Required action:
The reply should hold every line of the data below, unchanged, and none of the pictures.

------ Data records ------

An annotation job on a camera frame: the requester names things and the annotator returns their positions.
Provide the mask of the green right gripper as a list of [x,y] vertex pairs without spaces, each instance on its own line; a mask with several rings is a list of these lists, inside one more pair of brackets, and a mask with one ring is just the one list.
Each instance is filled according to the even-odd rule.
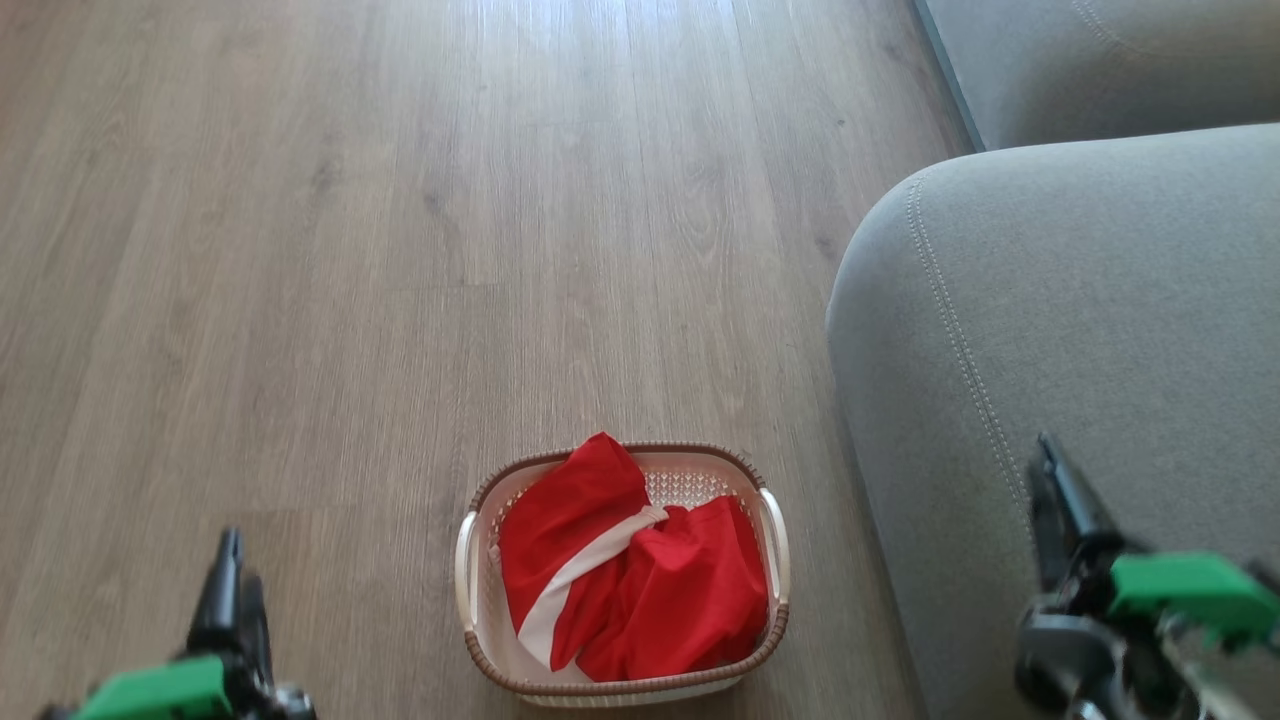
[[1280,656],[1280,594],[1216,553],[1123,553],[1110,511],[1056,438],[1029,469],[1038,597],[1020,620],[1015,685],[1043,714],[1247,714],[1251,705],[1180,639],[1226,656]]

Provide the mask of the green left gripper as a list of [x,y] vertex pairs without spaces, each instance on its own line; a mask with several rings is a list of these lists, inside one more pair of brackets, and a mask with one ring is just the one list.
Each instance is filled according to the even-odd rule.
[[265,585],[241,582],[243,560],[241,530],[225,528],[188,629],[193,657],[114,674],[40,720],[317,720],[305,691],[275,685]]

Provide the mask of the red garment with white trim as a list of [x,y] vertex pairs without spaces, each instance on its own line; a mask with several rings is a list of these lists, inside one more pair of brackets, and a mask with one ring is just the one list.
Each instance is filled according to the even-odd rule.
[[500,524],[498,552],[520,644],[558,673],[607,628],[634,537],[666,521],[628,451],[607,433],[534,482]]

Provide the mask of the plain red garment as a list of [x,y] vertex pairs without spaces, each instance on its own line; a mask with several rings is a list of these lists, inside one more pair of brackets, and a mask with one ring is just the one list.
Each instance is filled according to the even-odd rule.
[[749,657],[768,619],[764,568],[740,502],[717,497],[640,530],[600,630],[575,661],[593,682],[699,673]]

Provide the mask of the grey fabric sofa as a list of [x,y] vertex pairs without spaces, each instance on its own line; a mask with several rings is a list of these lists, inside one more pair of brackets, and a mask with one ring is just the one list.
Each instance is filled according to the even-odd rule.
[[1025,471],[1280,573],[1280,0],[916,0],[973,154],[893,187],[826,316],[929,720],[1030,717]]

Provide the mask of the white brown-rimmed laundry basket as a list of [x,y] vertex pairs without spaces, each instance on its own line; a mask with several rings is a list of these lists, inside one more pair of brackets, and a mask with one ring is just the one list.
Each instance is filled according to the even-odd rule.
[[740,454],[699,442],[626,442],[663,505],[694,507],[732,496],[750,518],[769,592],[768,624],[754,651],[723,667],[640,682],[590,683],[577,669],[552,673],[518,643],[498,562],[498,536],[509,506],[570,450],[534,454],[492,473],[474,493],[454,544],[454,597],[470,657],[495,685],[545,708],[631,708],[727,691],[762,666],[785,637],[792,559],[778,500]]

------

Solved problem:
An annotation job on a camera frame: the requester names things and the annotator returns their positions.
Provide the mask of the green right gripper as a list of [x,y] vertex pairs without spaces, each instance on its own line; a mask with several rings is a list of these lists, inside one more pair of brackets, and a mask with one ring is just the one list.
Each instance is filled according to the even-odd rule.
[[1280,656],[1280,594],[1216,553],[1123,553],[1110,511],[1056,438],[1029,469],[1038,597],[1020,620],[1015,685],[1043,714],[1247,714],[1251,705],[1180,639],[1226,656]]

Provide the mask of the green left gripper as a list of [x,y] vertex pairs without spaces, each instance on its own line; a mask with several rings is a list of these lists, inside one more pair of brackets, and a mask with one ring is just the one list.
Each instance is filled according to the even-odd rule.
[[265,585],[241,582],[243,560],[241,530],[225,528],[188,629],[193,657],[114,674],[40,720],[317,720],[305,691],[275,685]]

Provide the mask of the red garment with white trim as a list of [x,y] vertex pairs without spaces, each instance on its own line; a mask with several rings is a list of these lists, inside one more pair of brackets, and a mask with one ring is just the one list.
Each instance is filled according to the even-odd rule.
[[500,524],[498,552],[520,644],[558,673],[607,628],[634,537],[666,521],[628,451],[607,433],[534,482]]

Provide the mask of the plain red garment as a list of [x,y] vertex pairs without spaces, each instance on its own line; a mask with several rings is a list of these lists, inside one more pair of brackets, and a mask with one ring is just the one list.
Each instance is filled according to the even-odd rule.
[[749,657],[768,619],[764,568],[740,502],[717,497],[640,530],[600,630],[575,661],[593,682],[699,673]]

Provide the mask of the grey fabric sofa as a list of [x,y] vertex pairs without spaces, each instance on its own line; a mask with several rings is a list of these lists, inside one more pair of brackets, and a mask with one ring is just the one list.
Each instance is filled according to the even-odd rule.
[[1025,471],[1280,573],[1280,0],[916,0],[973,154],[893,187],[826,316],[929,720],[1030,717]]

Provide the mask of the white brown-rimmed laundry basket as a list of [x,y] vertex pairs without spaces, each instance on its own line; a mask with several rings is a list of these lists, inside one more pair of brackets, and a mask with one ring is just the one list.
Each instance is filled according to the even-odd rule.
[[740,454],[699,442],[626,442],[663,505],[694,507],[732,496],[750,518],[769,592],[768,624],[754,651],[723,667],[640,682],[590,683],[577,669],[552,673],[518,643],[498,562],[498,536],[509,506],[570,450],[534,454],[492,473],[474,493],[454,544],[454,597],[470,657],[495,685],[545,708],[631,708],[727,691],[762,666],[785,637],[792,559],[778,500]]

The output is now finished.